These municipalities were merged with neighbouring ones:
- Angerlo was merged into Zevenaar
- Dinxperlo was merged into Aalten
- Gorssel was merged into Lochem
- Hoevelaken was merged into Nijkerk
- Lichtenvoorde was merged into Groenlo (renamed Oost Gelre in 2006)
- Millingen aan de Rijn and Ubbergen were merged into Groesbeek (renamed Berg en Dal in 2016)
- Rijnwaarden was merged into Zevenaar
- Warnsveld was merged into Zutphen
- Wehl was merged into Doetinchem

These municipalities were merged and given a new name:
- Bergh and Didam have become Montferland
- Borculo, Eibergen, Neede and Ruurlo have become Berkelland
- Geldermalsen, Lingewaal and Neerijnen have become West Betuwe
- Gendringen and Wisch have become Oude IJsselstreek
- Hengelo, Hummelo en Keppel, Steenderen, Vorden and Zelhem have become Bronckhorst
- Huissen, Bemmel and Gendt have become Lingewaard
- Elst, Heteren and Valburg have become Overbetuwe

=== Transport ===
Gelderland has over 5,000 kilometers of cycle paths.

== Economy ==
The gross domestic product (GDP) of the region was €78.3 billion in 2018, accounting for 10.1% of the Netherlands' economic output.

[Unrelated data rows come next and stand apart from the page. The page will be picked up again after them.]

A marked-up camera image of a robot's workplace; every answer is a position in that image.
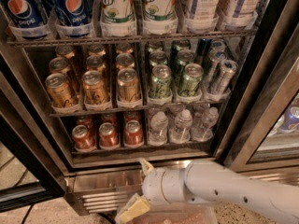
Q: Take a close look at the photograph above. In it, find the red coke can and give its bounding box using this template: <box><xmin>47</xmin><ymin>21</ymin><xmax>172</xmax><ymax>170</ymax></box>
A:
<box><xmin>99</xmin><ymin>122</ymin><xmax>119</xmax><ymax>149</ymax></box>
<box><xmin>124</xmin><ymin>120</ymin><xmax>143</xmax><ymax>146</ymax></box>
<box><xmin>72</xmin><ymin>125</ymin><xmax>95</xmax><ymax>152</ymax></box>

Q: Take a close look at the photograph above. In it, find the second row right green can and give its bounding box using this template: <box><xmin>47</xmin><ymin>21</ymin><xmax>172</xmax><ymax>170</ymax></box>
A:
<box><xmin>174</xmin><ymin>49</ymin><xmax>195</xmax><ymax>79</ymax></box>

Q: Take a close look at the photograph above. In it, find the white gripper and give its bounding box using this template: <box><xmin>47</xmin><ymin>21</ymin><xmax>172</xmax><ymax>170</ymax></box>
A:
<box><xmin>115</xmin><ymin>158</ymin><xmax>186</xmax><ymax>224</ymax></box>

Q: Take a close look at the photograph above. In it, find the water bottle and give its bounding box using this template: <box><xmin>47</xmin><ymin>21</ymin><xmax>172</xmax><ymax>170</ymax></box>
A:
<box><xmin>149</xmin><ymin>111</ymin><xmax>168</xmax><ymax>147</ymax></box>
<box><xmin>170</xmin><ymin>109</ymin><xmax>192</xmax><ymax>144</ymax></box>
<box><xmin>192</xmin><ymin>107</ymin><xmax>219</xmax><ymax>142</ymax></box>

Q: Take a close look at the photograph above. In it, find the right 7UP bottle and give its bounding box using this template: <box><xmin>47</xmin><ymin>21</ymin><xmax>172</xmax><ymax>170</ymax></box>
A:
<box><xmin>142</xmin><ymin>0</ymin><xmax>176</xmax><ymax>35</ymax></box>

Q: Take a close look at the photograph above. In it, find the left 7UP bottle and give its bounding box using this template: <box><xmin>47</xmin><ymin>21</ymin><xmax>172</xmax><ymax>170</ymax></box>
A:
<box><xmin>102</xmin><ymin>0</ymin><xmax>135</xmax><ymax>36</ymax></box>

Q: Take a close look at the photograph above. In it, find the pepsi bottle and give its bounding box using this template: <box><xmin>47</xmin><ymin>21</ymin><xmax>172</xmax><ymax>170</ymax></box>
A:
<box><xmin>0</xmin><ymin>0</ymin><xmax>48</xmax><ymax>29</ymax></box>
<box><xmin>53</xmin><ymin>0</ymin><xmax>93</xmax><ymax>38</ymax></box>

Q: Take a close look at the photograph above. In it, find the front right orange can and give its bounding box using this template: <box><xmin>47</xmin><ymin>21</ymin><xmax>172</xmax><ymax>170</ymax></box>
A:
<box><xmin>117</xmin><ymin>68</ymin><xmax>141</xmax><ymax>103</ymax></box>

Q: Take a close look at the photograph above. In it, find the second row left green can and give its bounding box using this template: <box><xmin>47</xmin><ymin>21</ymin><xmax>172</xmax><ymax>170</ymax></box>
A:
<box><xmin>149</xmin><ymin>50</ymin><xmax>167</xmax><ymax>67</ymax></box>

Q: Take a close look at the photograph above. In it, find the wire shelf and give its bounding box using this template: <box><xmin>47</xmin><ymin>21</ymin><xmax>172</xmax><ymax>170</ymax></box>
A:
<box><xmin>50</xmin><ymin>100</ymin><xmax>225</xmax><ymax>118</ymax></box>
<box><xmin>6</xmin><ymin>29</ymin><xmax>257</xmax><ymax>48</ymax></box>

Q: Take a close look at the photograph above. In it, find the left water bottle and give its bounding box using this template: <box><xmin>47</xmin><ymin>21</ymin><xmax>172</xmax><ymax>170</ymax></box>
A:
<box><xmin>149</xmin><ymin>111</ymin><xmax>168</xmax><ymax>147</ymax></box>

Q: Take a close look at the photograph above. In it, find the left Pepsi bottle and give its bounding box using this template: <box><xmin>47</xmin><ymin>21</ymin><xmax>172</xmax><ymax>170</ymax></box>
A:
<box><xmin>0</xmin><ymin>0</ymin><xmax>48</xmax><ymax>29</ymax></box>

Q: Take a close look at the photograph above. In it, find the front middle orange can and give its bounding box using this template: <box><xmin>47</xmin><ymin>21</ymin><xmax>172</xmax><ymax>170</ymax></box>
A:
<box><xmin>82</xmin><ymin>70</ymin><xmax>109</xmax><ymax>105</ymax></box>

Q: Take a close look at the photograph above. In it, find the front right green can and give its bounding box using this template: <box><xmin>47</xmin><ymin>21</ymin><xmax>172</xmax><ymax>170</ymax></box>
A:
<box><xmin>178</xmin><ymin>63</ymin><xmax>204</xmax><ymax>98</ymax></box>

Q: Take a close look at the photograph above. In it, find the silver slim can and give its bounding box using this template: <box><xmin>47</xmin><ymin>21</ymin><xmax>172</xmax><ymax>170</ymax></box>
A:
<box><xmin>204</xmin><ymin>49</ymin><xmax>227</xmax><ymax>85</ymax></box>
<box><xmin>209</xmin><ymin>60</ymin><xmax>238</xmax><ymax>95</ymax></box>

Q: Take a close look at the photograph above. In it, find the blue can behind glass door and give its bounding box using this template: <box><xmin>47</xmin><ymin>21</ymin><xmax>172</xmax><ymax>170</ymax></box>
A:
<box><xmin>279</xmin><ymin>105</ymin><xmax>299</xmax><ymax>133</ymax></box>

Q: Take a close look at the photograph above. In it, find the second row middle orange can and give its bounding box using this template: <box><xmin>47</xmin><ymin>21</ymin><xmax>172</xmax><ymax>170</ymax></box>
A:
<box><xmin>86</xmin><ymin>55</ymin><xmax>106</xmax><ymax>74</ymax></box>

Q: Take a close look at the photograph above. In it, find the right water bottle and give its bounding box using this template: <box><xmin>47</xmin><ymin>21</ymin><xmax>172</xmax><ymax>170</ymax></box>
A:
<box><xmin>192</xmin><ymin>107</ymin><xmax>219</xmax><ymax>142</ymax></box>

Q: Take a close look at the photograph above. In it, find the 7up bottle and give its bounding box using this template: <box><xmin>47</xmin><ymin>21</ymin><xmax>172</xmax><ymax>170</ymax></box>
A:
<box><xmin>142</xmin><ymin>0</ymin><xmax>176</xmax><ymax>35</ymax></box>
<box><xmin>102</xmin><ymin>0</ymin><xmax>135</xmax><ymax>36</ymax></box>

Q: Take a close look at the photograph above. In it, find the front silver slim can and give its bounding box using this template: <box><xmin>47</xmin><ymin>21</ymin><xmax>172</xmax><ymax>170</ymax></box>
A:
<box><xmin>209</xmin><ymin>60</ymin><xmax>238</xmax><ymax>95</ymax></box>

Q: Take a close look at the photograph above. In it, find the front left orange can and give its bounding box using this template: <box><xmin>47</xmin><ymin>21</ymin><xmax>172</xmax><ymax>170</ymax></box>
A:
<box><xmin>45</xmin><ymin>73</ymin><xmax>78</xmax><ymax>108</ymax></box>

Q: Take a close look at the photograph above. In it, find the middle wire shelf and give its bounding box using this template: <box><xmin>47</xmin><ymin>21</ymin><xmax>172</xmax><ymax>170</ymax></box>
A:
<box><xmin>50</xmin><ymin>100</ymin><xmax>225</xmax><ymax>118</ymax></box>

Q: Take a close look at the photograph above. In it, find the left white labelled bottle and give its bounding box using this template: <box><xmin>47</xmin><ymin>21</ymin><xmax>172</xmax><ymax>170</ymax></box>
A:
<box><xmin>183</xmin><ymin>0</ymin><xmax>220</xmax><ymax>34</ymax></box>

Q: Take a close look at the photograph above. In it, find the right white labelled bottle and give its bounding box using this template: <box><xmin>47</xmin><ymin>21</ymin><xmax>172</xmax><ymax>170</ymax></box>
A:
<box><xmin>218</xmin><ymin>0</ymin><xmax>260</xmax><ymax>31</ymax></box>

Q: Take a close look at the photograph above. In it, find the second row orange can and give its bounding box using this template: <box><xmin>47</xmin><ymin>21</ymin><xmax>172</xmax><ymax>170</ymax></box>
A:
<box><xmin>86</xmin><ymin>55</ymin><xmax>106</xmax><ymax>74</ymax></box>
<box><xmin>116</xmin><ymin>53</ymin><xmax>135</xmax><ymax>71</ymax></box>
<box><xmin>49</xmin><ymin>57</ymin><xmax>75</xmax><ymax>78</ymax></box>

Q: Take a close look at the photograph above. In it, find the middle water bottle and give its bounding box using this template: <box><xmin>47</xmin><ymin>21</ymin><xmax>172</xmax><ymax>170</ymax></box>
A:
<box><xmin>170</xmin><ymin>109</ymin><xmax>192</xmax><ymax>144</ymax></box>

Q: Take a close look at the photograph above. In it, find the top wire shelf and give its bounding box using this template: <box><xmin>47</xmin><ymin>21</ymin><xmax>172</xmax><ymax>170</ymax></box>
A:
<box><xmin>6</xmin><ymin>29</ymin><xmax>257</xmax><ymax>48</ymax></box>

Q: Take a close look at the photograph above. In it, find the second row right orange can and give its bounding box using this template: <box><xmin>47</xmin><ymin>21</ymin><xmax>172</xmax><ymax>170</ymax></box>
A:
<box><xmin>116</xmin><ymin>53</ymin><xmax>135</xmax><ymax>71</ymax></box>

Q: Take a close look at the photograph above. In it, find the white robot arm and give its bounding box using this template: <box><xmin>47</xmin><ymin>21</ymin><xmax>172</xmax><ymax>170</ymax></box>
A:
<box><xmin>115</xmin><ymin>159</ymin><xmax>299</xmax><ymax>224</ymax></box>

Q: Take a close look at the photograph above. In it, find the white labelled bottle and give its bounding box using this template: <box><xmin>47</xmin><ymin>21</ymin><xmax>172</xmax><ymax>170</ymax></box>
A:
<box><xmin>218</xmin><ymin>0</ymin><xmax>260</xmax><ymax>31</ymax></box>
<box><xmin>183</xmin><ymin>0</ymin><xmax>220</xmax><ymax>34</ymax></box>

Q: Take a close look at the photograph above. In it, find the second row left orange can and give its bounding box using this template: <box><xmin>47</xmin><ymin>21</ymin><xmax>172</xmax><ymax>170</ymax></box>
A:
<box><xmin>49</xmin><ymin>57</ymin><xmax>75</xmax><ymax>78</ymax></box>

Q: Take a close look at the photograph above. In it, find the second row green can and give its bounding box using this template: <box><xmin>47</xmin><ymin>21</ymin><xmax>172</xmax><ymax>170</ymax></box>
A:
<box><xmin>149</xmin><ymin>50</ymin><xmax>167</xmax><ymax>67</ymax></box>
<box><xmin>174</xmin><ymin>49</ymin><xmax>195</xmax><ymax>79</ymax></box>

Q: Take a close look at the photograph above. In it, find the right Pepsi bottle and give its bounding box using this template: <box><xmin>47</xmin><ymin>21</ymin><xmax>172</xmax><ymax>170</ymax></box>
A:
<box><xmin>53</xmin><ymin>0</ymin><xmax>93</xmax><ymax>38</ymax></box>

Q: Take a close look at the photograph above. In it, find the front left green can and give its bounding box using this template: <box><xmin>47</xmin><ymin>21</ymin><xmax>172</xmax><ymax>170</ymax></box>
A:
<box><xmin>149</xmin><ymin>64</ymin><xmax>172</xmax><ymax>99</ymax></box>

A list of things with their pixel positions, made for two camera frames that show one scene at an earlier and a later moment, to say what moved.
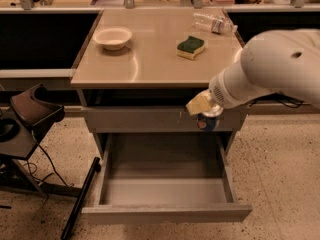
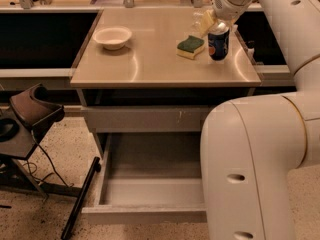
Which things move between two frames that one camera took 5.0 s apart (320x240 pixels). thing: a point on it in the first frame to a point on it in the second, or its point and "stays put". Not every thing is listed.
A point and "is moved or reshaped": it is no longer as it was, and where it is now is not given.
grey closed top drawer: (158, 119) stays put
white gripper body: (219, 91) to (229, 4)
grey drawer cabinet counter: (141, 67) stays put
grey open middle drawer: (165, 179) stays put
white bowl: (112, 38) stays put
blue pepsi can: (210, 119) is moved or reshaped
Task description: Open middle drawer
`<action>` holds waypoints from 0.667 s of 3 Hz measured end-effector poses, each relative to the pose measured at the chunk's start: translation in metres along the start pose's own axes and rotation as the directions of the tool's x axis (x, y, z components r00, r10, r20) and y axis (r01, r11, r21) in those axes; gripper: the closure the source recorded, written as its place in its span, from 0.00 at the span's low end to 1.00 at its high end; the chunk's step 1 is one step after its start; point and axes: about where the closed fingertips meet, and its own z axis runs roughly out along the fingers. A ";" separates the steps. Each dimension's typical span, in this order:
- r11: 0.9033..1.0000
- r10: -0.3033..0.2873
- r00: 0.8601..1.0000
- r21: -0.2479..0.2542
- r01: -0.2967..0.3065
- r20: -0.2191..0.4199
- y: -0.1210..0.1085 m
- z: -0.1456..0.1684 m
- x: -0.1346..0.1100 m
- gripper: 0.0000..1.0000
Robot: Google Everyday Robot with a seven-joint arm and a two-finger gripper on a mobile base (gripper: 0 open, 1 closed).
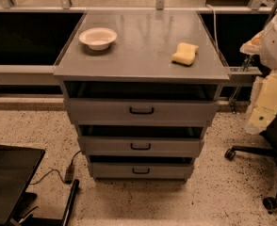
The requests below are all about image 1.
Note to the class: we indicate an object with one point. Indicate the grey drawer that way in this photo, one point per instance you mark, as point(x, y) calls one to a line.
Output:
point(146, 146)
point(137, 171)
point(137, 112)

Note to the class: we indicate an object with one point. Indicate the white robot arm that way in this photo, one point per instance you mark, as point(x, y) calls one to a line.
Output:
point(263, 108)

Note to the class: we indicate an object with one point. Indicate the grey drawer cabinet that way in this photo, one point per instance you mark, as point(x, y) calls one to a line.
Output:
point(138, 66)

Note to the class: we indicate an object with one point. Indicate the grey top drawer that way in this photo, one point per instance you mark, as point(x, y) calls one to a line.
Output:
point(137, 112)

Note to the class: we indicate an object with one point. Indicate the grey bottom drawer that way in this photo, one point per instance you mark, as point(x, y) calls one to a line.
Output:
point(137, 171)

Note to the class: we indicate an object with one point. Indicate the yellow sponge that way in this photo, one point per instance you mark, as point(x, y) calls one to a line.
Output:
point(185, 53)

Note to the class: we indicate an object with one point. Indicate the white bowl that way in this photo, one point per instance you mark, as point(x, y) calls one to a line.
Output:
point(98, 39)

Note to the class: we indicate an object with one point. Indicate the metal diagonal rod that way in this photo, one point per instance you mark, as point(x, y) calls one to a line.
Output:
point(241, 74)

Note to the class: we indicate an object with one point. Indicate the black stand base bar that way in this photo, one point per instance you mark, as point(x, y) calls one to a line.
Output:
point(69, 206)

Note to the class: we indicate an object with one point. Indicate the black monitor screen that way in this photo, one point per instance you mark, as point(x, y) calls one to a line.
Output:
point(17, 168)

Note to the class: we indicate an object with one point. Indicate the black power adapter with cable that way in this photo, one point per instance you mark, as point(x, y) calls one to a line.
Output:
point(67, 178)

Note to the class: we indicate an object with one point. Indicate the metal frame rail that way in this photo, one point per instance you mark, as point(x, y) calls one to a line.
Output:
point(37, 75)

GDP per capita adjusted for purchasing power was €33,000 or 110% of the EU27 average in the same year.

==Culture==
In Gelderland there are many museums, like the Netherlands Open Air Museum and Museum Arnhem in Arnhem, Valkhof Museum in Nijmegen, the Het Loo Palace in Apeldoorn and in Otterlo the Kröller-Müller Museum. There are several large theatres in Gelderland such as the Stadsschouwburg in Nijmegen, Stadstheater in Arnhem and Orpheus (theater) in Apeldoorn. Some cities are also equipped with large concert halls like MUSIS (formerly: Musis sacrum) in Arnhem and Concertgebouw de Vereeniging in Nijmegen. The more widely-known popular music venues are Luxor Live in Arnhem, Doornroosje in Nijmegen, Gigant in Apeldoorn, and the GelreDome stadium in Arnhem. Every year the municipality Renkum and Overbetuwe receive a large amount of tourist visiting because of the Battle of Arnhem. Often historical locations are visited, like the John Frost Bridge and the Arnhem Oosterbeek War Cemetery in Oosterbeek.

==Religion==

In 2015, 23.2% of the population belonged to the Protestant Church in the Netherlands, while 21.6% were Roman Catholic, 3.6% were Muslim, and 5.3% adhered to other churches or faiths. Close to half of the population (46.3%) identified as non-religious.

==Media references ==
In the 2001 movie A Knight's Tale, the protagonist, William Thatcher (played by Heath Ledger) pretends to be a knight known as "Ulrich von Lichtenstein from Gelderland".